The autopsy of Bobbi Kristina Brown — the daughter of Whitney Houston and Bobby Brown who died Sunday at age 22 — could prove to be particularly complicated for the Fulton County, Georgia, medical examiner’s office.
Even with the medical examiner releasing a preliminary report on Monday, the staff could very well find itself facing an uphill battle to determine the cause and circumstances of Brown’s death, because of the six-month period that passed between Jan. 31 — when Brown was found face-down and unresponsive in the bathtub of her Roswell, Georgia home — and her July 26 death.
Judy Melinek, M.D., a San Francisco-based forensic pathologist and author of “Working Stiff,” about death investigation, told TheWrap that a toxicology report could shed important clues, given Brown’s reported history of substance abuse. But it would be difficult to get accurate results after six months.
“Unless her blood was tested for drugs or medications at the time she was brought into the hospital, or specimens were saved by the hospital for the coroner, it may not be possible to know whether the blood levels would be consistent with a suicide or accident,” Melinek said. “Toxicology taken from her autopsy blood would not be useful.”
An additional problem on that front, Melinek said, is that hospitals “usually only test for the presence of drugs in the urine and don’t routinely analyze drug levels.”
It’s not known whether Brown was tested more extensively for drugs when she was admitted to the hospital.
At the time of her bathtub incident, she was found with bruises on her chest — bruises that, according to CNN, her boyfriend Nick Gordon said were caused when he attempted to perform CPR on her.
But an examination of those injuries would probably yield little information at this point, according to Melinek, because the bruises have likely long-since healed.
“It is unlikely that any trauma from the incident date would still be evident so many months later, unless there was some residual scarring,” Melinek said.
Joseph Haraszti, M.D., a forensic psychiatrist in Pasadena, California, was even more blunt about whether the autopsy will yield useful information.
“At this point, to do toxicology is useless; it doesn’t show anything,” Haraszti told TheWrap. “The bottom line is, I don’t think that much will be learned from her autopsy at this point.”
Haraszti noted that Brown’s body should have been examined “very carefully” for any signs of trauma, such as abrasions and needle marks, when she was first admitted to the hospital. And toxicology work at that point would have been essential upon her hospitalization.
“I certainly hope that when Bobbi Kristina was first taken to the hospital, that they would have drawn some toxicology right then and there.”

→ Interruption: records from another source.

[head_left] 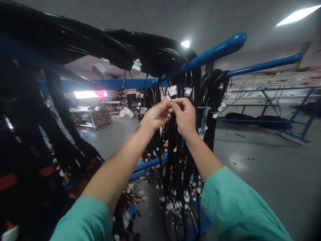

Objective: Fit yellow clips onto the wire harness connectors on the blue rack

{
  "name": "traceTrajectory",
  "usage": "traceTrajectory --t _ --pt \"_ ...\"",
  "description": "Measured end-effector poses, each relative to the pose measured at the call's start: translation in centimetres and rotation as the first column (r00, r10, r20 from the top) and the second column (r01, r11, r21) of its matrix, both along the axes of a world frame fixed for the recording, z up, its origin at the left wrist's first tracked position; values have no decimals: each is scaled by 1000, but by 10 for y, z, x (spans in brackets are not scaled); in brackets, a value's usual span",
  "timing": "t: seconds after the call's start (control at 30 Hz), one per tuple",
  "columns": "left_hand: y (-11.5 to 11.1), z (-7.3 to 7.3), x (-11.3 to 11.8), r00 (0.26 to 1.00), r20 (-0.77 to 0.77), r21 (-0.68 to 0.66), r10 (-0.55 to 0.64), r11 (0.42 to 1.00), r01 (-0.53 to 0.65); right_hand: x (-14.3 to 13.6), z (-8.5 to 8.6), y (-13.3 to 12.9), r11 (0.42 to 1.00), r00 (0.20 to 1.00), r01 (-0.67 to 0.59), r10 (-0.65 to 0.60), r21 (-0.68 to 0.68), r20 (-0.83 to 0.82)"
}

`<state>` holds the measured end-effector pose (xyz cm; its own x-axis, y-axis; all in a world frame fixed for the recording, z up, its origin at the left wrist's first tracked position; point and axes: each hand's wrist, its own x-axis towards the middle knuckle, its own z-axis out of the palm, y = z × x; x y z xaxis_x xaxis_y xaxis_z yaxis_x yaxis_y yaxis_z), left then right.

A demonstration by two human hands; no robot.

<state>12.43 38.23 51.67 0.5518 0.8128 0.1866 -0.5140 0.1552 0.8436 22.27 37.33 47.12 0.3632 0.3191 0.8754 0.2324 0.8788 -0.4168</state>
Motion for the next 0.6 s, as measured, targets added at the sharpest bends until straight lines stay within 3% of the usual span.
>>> traceTrajectory --t 0.43,0.6 --pt "-7 4 0 1000 -26 -26 -6 1000 5 -4 5 4 993 988 -110 105 -45 -117" --pt "-7 5 -4 1000 -9 10 -7 1000 7 5 10 2 972 984 -176 168 -157 -64"
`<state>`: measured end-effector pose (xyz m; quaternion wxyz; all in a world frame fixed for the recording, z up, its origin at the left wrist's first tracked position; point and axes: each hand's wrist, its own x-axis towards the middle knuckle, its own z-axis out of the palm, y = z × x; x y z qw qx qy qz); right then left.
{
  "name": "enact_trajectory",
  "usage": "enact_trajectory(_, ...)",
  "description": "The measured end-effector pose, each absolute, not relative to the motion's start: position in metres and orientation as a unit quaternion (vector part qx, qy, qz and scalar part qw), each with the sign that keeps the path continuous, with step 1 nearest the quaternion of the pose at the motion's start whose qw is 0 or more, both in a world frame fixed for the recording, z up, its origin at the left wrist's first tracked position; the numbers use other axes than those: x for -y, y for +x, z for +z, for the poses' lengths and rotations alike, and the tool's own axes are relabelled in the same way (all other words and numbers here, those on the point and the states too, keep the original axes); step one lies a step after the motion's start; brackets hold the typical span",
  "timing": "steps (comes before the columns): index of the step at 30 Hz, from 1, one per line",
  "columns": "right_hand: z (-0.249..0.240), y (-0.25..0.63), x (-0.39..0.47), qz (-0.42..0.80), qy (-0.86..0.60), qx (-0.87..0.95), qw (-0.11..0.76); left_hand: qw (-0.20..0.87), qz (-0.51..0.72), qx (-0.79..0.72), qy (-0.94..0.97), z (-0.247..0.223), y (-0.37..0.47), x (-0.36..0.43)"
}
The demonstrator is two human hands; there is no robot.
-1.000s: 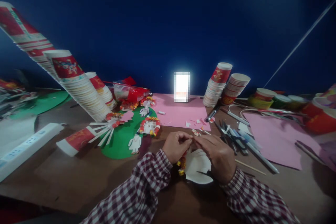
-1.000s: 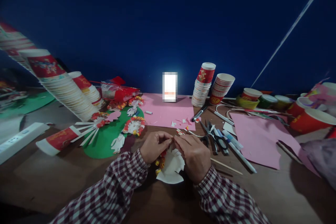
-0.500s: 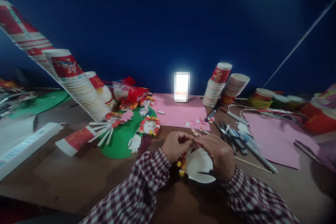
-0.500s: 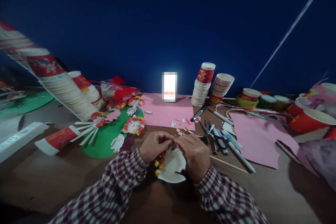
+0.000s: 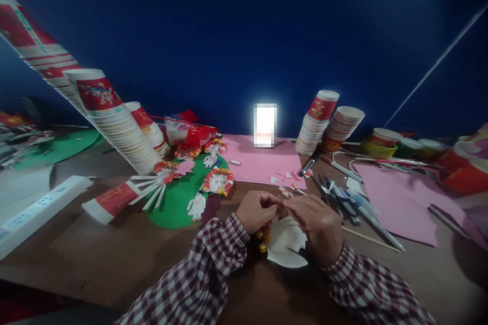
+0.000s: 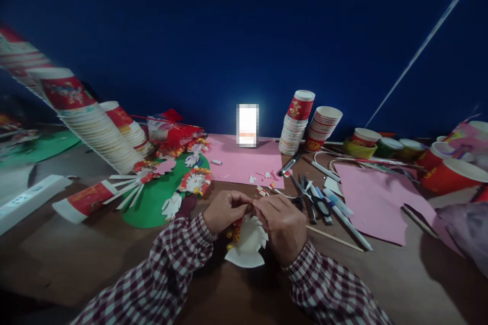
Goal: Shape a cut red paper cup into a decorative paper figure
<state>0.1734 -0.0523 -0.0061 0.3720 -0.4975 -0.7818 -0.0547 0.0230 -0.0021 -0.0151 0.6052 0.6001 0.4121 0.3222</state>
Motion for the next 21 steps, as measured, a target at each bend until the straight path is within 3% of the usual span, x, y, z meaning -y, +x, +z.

Haraszti noted that the treatment that Brown was receiving — life support, IV treatment tube-feeding — would have quickly removed traces of toxic substances.
“All of these fluids and sustenance and so forth that she was receiving for nearly six months would have diluted out any toxicology that she would have had in her system,” Haraszti said.

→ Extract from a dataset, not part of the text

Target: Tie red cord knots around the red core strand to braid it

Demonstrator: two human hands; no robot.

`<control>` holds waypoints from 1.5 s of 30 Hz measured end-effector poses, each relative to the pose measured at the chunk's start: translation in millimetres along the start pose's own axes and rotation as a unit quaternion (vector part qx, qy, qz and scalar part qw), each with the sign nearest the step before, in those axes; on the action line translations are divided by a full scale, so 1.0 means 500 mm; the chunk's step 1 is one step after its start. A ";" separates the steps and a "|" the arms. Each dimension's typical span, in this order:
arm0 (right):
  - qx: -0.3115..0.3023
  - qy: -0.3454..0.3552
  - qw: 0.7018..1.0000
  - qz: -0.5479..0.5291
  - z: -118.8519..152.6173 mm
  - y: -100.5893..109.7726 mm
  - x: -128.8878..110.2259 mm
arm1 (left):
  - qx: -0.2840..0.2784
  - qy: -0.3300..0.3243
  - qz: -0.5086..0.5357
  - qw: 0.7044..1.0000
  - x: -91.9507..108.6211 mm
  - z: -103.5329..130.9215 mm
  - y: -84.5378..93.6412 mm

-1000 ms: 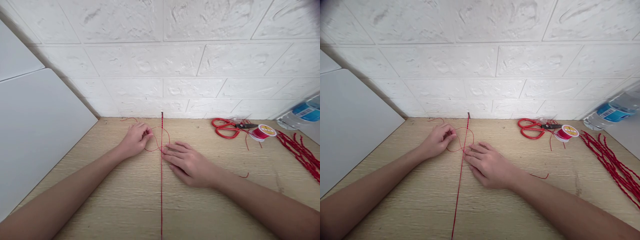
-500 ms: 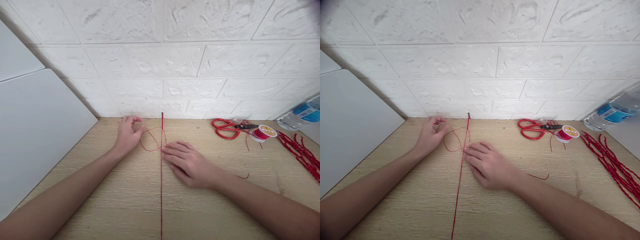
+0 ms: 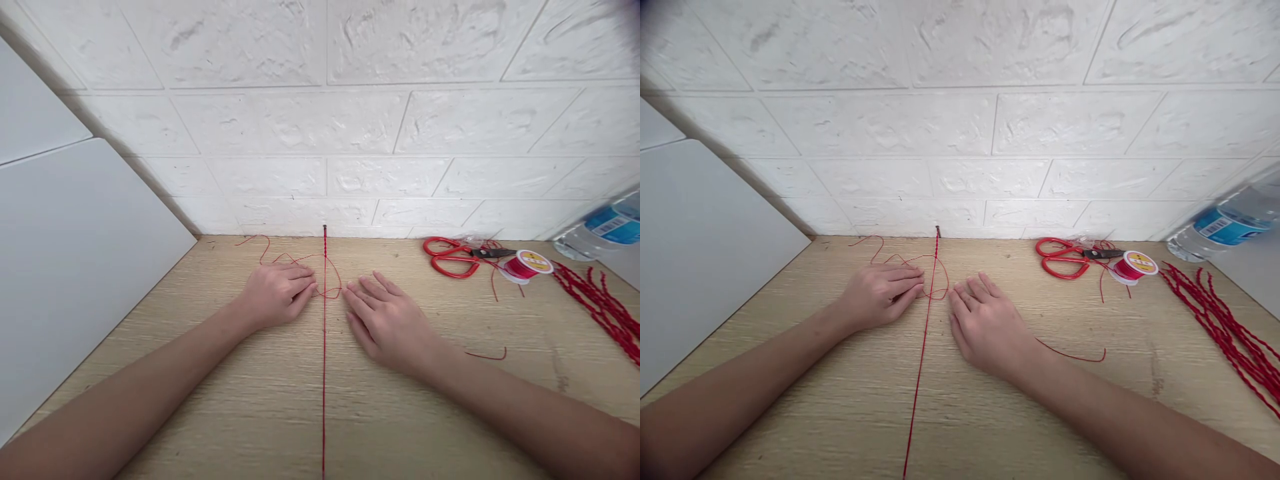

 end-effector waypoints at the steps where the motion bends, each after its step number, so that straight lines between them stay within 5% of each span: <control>1: -0.004 -0.018 1.000 0.011 0.000 0.001 0.003 | -0.004 0.006 -0.014 1.000 0.000 -0.001 0.000; 10: -0.005 -0.163 0.986 0.032 0.014 0.015 0.052 | 0.035 0.130 -0.024 0.991 -0.047 0.007 0.008; 18: -0.021 0.004 0.999 -0.043 -0.004 -0.015 0.010 | -0.076 0.213 -0.005 0.974 -0.074 0.006 -0.030; 27: -0.017 -0.109 0.994 0.004 0.001 -0.014 0.045 | -0.132 0.203 0.032 0.970 -0.069 -0.001 -0.056; 32: -0.010 -0.185 0.982 0.019 0.012 0.000 0.073 | -0.103 0.221 0.021 0.970 -0.079 0.007 -0.052; 36: 0.035 -0.106 0.994 -0.005 0.009 0.011 0.052 | -0.052 0.162 0.026 0.985 -0.053 0.003 -0.031; 40: -0.009 0.003 0.998 -0.061 -0.004 -0.011 0.024 | -0.060 0.114 0.030 0.991 -0.026 0.001 -0.029; 45: -0.028 -0.010 0.997 -0.070 -0.008 -0.024 0.027 | -0.075 0.137 -0.022 0.987 -0.021 0.000 -0.031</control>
Point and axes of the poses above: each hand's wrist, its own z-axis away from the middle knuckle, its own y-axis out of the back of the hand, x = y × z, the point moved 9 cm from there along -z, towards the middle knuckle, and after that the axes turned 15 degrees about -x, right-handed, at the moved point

Luckily, he added, it would be “absolutely” typical for the hospital to have conducted a physical exam and toxicology for someone arriving under Brown’s circumstances.
“Here she comes, she’s a victim of a near-drowning, she’s found under somewhat suspicious circumstances… it sounds like it was a volatile, tumultuous relationship [between Brown and boyfriend Nick Gordon],” Haraszti said. “So given that, I think the hospital should have done some very thorough investigation from the get-go.”
In a release announcing the preliminary autopsy Monday, the Fulton County Medical Examiner conceded that the passage of time between incident and autopsy had caused complications.
“The time which had elapsed between the initial event on January 31st and her resulting death will complicate reconstruction of the events surrounding her initial unresponsiveness,” the medical examiner said in a statement. “Interpretation of autopsy findings and other information will also be challenging.”
The medical examiner’s office also said that the initial portion of the autopsy did not show “an obvious underlying cause of death and no significant injuries were noted,” adding that final test results to help determine a cause and manner of death would probably “take several weeks.”
According to Haraszti, one thing that could help medical examiners would be a psychological autopsy to determine what Brown’s mental state was and whether she was under any therapy or psychiatric treatment in the period leading up to the bathtub incident.
“That would contribute some very useful information, even if it’s done six months later,” he said.